In other words, good government can create a hotbed of industry – and a bedrock of infrastructure that gives all regions an equal chance. Remember, in 2015, Dublin with 28% of the population, got 47% of IDA-backed jobs. While the rest of Ireland, with 72% of the population, got 53% of the jobs.
When government invests – really invests, heavily invests – in the public goods that companies and communities need, the whole country benefits.
Things are happening, just not enough or fast enough. Dublin is sprinting ahead in output per head:
• Leading the BMW by 44%
• Ahead of the West by 51%
• Leading the Mid-West by 55%
Investing in infrastructure is like giving an athlete EPO to boost their red blood cell count. The more they get, the faster they can go. But too much … they keel over. That’s the danger facing Dublin.
It doesn’t have to be that way. It won’t be – if our politicians transplant the Atlantic Artery from the Programme for Government into the National Development Plan. Get the blood flowing!
• Invest in this airport so it can handle six planes at a time instead of three – and drive the west and north-west like Shannon has the mid-west.

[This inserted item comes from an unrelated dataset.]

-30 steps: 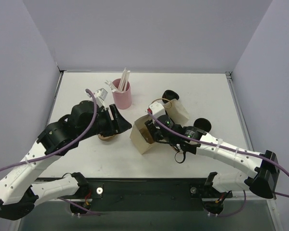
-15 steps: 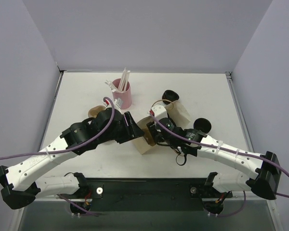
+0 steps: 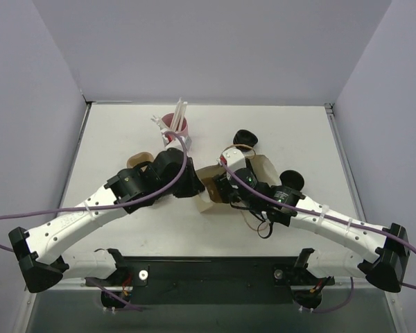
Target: Pack the takeout coffee
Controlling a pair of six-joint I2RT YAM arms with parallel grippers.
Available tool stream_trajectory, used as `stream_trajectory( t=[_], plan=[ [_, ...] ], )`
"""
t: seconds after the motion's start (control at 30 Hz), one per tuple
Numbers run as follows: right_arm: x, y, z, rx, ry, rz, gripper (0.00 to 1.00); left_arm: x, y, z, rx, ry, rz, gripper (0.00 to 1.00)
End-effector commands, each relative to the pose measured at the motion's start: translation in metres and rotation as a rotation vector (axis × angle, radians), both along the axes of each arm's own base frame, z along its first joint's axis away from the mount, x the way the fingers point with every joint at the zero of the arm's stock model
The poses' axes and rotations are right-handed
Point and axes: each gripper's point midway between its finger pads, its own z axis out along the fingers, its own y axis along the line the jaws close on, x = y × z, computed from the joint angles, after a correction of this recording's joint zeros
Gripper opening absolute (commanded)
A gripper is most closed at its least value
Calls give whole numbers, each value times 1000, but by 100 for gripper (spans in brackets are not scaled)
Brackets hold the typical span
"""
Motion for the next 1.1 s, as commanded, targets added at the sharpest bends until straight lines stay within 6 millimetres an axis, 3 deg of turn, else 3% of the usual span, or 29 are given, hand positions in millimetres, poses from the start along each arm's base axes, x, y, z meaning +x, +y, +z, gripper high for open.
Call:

• Build the third leg of the M17-M18 Motorway. Arrow straight from Parson’s Garage to this room, it’s the same distance as Gort to Tuam. Money well spent; critical infrastructure joined up; two airports two hours’ driving time apart.
• Open the next phase of the Western Rail Corridor through Claremorris and Tuam, at a minimum for freight, and realise the four-fold increase in volume of goods carried, which the Western Development Commission projects.
And much besides – the four-leaf shamrock: transport, telecoms, energy and education.
The UK is getting fiscal – readying up for a massive programme of investment in public infrastructure.
The old argument against investment, “there are not enough of you, there is not enough congestion” – it doesn’t hold water, not there, not here.
In Europe, the Central Bank has run the printing presses white-hot, yet much of the continent remains mired in a high-debt, low-growth trap. Governments must step in to stop a Japanese-style lost decade.
Soon enough, we may need to remove the public debt brake from our Constitution. We did it for the Germans, except their balance-budget fetish means they’re not putting enough to infrastructure either.
But change is coming to Europe. Ireland must be ready. The Atlantic Artery could be funded 40% by the EU – and the Commission is still at a loss to know why the Irish Civil Service turned down millions of euro to develop transport arteries here in the west.
Still, there are always other financing opportunities, including a new fund of €120 million which the EU is readying for investment in rail and air links.
It’s time to think big and invest more.
Enough time and money is lost already.
It’s time to catch a train to a better future.